With the ClimaHealth site, users can connect with global experts. It is also possible to explore the country, hazard, and theme-focused entry points and a growing number of climate service provider profiles and resources. This dynamic platform will be enriched with new content and dynamic features in the coming months and years. This will meet the needs of users from climate, environment, and health.

Media release of ClimaHealth says that the use of tailored climate and environmental science and tools for public health such as disease forecasting and heat health early warning systems have enormous life-saving potential. With these tools, we can enhance our understanding of the connections between climate and health. This helps us to reach at-risk populations and anticipate and reduce impacts.

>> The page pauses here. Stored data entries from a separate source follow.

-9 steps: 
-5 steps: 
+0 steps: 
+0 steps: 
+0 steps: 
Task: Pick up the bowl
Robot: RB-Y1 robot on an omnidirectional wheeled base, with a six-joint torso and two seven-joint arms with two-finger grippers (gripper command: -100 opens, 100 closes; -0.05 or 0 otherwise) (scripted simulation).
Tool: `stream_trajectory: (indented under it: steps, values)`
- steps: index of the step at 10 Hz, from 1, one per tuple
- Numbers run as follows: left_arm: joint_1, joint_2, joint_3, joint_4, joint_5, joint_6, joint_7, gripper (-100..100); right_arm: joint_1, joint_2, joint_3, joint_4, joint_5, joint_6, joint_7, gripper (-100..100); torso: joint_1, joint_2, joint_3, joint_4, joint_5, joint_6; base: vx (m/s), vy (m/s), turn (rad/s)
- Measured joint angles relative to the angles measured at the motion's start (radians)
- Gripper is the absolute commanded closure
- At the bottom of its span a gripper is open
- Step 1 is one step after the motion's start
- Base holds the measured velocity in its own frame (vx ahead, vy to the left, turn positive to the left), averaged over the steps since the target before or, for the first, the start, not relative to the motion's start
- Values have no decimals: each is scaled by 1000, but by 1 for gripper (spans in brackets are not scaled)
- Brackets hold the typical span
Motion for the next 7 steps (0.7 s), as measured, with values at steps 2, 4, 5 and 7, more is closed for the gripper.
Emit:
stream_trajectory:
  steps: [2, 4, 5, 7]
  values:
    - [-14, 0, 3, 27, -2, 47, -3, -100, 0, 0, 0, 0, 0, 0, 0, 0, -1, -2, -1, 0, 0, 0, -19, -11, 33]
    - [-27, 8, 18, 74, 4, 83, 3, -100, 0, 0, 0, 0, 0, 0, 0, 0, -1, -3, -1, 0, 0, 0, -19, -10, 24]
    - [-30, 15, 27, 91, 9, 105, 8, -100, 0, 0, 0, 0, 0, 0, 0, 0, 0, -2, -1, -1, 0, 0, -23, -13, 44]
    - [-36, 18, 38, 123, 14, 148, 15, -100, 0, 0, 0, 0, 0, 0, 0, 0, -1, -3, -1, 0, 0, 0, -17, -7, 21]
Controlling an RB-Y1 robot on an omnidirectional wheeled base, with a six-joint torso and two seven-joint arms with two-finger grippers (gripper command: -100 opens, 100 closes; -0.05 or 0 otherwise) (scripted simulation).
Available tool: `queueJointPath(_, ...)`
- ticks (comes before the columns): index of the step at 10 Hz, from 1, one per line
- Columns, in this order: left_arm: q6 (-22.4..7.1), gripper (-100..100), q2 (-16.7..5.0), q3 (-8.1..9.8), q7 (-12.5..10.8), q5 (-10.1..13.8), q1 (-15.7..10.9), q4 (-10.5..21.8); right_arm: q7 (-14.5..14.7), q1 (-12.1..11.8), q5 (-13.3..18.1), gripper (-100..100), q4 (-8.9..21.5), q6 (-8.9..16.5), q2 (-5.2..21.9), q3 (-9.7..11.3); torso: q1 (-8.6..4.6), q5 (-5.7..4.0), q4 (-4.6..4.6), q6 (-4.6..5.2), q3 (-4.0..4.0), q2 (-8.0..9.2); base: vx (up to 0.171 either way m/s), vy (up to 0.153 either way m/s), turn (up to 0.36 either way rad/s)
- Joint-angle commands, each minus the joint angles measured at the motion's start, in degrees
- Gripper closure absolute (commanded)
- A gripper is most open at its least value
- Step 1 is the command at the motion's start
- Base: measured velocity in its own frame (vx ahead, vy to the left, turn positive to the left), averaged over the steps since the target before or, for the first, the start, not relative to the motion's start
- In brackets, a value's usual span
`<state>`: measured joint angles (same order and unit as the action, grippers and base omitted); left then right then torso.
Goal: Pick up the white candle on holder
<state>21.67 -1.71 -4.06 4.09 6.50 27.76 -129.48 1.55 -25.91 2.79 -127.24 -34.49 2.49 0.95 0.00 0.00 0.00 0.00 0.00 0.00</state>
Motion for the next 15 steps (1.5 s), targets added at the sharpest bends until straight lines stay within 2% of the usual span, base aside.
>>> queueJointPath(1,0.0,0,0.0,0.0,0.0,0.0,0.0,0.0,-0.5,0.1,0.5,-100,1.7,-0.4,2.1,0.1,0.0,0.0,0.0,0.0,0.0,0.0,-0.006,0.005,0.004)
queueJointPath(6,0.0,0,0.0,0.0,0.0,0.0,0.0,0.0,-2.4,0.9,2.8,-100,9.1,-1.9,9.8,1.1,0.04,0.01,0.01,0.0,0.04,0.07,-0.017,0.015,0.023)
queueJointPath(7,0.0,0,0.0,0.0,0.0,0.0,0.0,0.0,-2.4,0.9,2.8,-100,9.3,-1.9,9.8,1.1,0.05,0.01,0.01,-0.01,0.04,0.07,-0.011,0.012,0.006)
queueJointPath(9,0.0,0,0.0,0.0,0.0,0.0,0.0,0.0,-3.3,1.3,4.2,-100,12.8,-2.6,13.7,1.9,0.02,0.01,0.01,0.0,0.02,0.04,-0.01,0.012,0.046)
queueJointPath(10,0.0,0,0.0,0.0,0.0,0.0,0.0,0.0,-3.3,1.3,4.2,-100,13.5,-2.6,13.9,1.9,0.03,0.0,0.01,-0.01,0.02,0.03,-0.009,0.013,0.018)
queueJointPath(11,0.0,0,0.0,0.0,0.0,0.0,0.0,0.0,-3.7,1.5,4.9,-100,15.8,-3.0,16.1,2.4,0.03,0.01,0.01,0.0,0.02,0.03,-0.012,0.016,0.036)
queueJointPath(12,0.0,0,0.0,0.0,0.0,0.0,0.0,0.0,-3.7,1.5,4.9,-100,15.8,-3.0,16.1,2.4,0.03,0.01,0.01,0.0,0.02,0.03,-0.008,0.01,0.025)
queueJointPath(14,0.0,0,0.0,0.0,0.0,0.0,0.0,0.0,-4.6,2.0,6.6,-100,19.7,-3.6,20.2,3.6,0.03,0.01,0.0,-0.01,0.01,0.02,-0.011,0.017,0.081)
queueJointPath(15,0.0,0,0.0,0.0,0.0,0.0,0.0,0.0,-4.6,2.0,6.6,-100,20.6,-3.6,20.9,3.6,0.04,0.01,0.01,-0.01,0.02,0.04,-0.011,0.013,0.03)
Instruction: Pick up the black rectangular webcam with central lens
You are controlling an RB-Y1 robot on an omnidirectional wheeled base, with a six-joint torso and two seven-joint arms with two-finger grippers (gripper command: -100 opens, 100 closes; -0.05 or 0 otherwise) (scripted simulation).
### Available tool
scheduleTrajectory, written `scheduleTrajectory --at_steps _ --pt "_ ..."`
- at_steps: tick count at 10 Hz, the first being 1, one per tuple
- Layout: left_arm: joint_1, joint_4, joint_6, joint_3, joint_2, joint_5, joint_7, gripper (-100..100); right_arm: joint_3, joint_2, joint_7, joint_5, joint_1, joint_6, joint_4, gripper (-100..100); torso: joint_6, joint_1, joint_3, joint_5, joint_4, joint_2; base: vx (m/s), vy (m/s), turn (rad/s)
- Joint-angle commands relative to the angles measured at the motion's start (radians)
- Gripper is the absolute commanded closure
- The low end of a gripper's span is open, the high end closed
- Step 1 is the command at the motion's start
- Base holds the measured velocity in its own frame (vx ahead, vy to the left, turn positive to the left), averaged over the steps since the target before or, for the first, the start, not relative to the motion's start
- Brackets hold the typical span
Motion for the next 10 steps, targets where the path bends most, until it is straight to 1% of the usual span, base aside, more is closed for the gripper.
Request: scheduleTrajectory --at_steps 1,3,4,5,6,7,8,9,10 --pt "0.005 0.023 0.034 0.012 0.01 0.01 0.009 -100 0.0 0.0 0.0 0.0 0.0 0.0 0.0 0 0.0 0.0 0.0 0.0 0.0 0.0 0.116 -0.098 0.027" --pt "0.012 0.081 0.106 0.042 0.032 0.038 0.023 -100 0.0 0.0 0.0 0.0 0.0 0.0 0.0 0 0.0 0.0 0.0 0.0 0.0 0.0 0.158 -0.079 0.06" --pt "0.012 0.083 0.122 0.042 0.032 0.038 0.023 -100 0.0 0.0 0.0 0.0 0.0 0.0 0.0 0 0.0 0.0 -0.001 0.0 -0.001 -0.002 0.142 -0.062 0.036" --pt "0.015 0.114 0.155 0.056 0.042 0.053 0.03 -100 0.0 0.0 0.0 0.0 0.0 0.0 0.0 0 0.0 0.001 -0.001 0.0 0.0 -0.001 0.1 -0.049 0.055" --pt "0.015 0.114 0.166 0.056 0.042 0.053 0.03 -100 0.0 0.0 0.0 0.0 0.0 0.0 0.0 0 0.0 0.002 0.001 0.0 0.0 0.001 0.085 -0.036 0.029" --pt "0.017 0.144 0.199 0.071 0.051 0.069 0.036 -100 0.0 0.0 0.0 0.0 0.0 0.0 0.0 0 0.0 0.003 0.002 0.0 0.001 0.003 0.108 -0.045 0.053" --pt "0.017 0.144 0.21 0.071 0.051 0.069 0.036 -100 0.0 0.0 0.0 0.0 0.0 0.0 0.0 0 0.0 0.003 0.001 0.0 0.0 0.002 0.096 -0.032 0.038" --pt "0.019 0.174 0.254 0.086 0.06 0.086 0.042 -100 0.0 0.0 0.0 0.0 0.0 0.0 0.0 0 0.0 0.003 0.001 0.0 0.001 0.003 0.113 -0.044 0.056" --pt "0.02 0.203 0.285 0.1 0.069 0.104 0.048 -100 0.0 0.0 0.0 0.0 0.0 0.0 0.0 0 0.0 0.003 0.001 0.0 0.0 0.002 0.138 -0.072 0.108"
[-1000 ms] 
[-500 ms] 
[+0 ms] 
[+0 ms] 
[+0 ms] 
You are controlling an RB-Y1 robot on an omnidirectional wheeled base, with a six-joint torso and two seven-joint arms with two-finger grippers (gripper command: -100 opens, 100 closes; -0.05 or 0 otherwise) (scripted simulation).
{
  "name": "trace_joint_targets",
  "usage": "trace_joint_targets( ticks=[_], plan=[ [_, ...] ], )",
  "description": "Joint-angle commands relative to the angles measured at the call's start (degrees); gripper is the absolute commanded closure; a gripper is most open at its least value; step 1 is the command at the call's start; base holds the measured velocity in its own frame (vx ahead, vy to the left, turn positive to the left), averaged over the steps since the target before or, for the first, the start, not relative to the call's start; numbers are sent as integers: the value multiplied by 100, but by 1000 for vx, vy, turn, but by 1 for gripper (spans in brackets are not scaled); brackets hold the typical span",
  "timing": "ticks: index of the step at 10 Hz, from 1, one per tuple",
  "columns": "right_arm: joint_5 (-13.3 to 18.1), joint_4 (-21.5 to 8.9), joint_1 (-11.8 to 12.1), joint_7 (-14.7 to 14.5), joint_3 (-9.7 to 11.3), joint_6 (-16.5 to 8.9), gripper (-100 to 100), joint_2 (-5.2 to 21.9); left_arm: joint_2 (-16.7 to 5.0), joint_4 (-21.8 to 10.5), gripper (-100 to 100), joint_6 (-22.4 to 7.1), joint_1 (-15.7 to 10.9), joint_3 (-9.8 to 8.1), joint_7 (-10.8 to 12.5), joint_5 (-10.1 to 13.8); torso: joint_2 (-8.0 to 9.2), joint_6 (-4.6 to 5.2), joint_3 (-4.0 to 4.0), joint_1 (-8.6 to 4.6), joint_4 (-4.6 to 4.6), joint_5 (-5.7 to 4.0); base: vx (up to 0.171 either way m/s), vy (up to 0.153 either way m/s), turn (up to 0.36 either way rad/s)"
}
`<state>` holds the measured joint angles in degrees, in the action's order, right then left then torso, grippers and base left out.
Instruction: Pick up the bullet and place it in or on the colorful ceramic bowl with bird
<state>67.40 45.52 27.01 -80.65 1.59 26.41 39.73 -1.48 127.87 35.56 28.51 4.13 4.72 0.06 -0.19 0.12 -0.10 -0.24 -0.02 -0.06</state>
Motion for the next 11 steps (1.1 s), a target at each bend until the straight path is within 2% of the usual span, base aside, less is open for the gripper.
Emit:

Diarmid Campbell Lendrum, coordinator of WHO’s climate change and health program said that climate change is killing people at the moment. Climate change is affecting the basics of our survival like clean air, safe water, food, and shelter.

Another peculiar feature of climate change is that it disproportionately affects the most vulnerable of societies. Similarly, it is the Third World countries that mostly bear the brunt of climate change. The progress we made in global health can go to waste if climate change is not controlled. He added that reducing its impacts requires evidence-based policy backed by the best available science and tools.

WHO-WMO Climate and Health Joint Office head Joy Shumake Guillemot said that public health practitioners who are concerned about the environmental impacts on health lack access to training and tailored climate information needed to address these growing issues.

He accused climate experts were sitting on hordes of research and resources that could have been applied to support public health goals and prevent them from reaching the right people. Madeleine Thomson, Head of Climate Impacts and Adaptations for Wellcome Trust, said that collaboration between climate, health, and technical specialists is crucial for helping to understand and solve the health effects of climate change.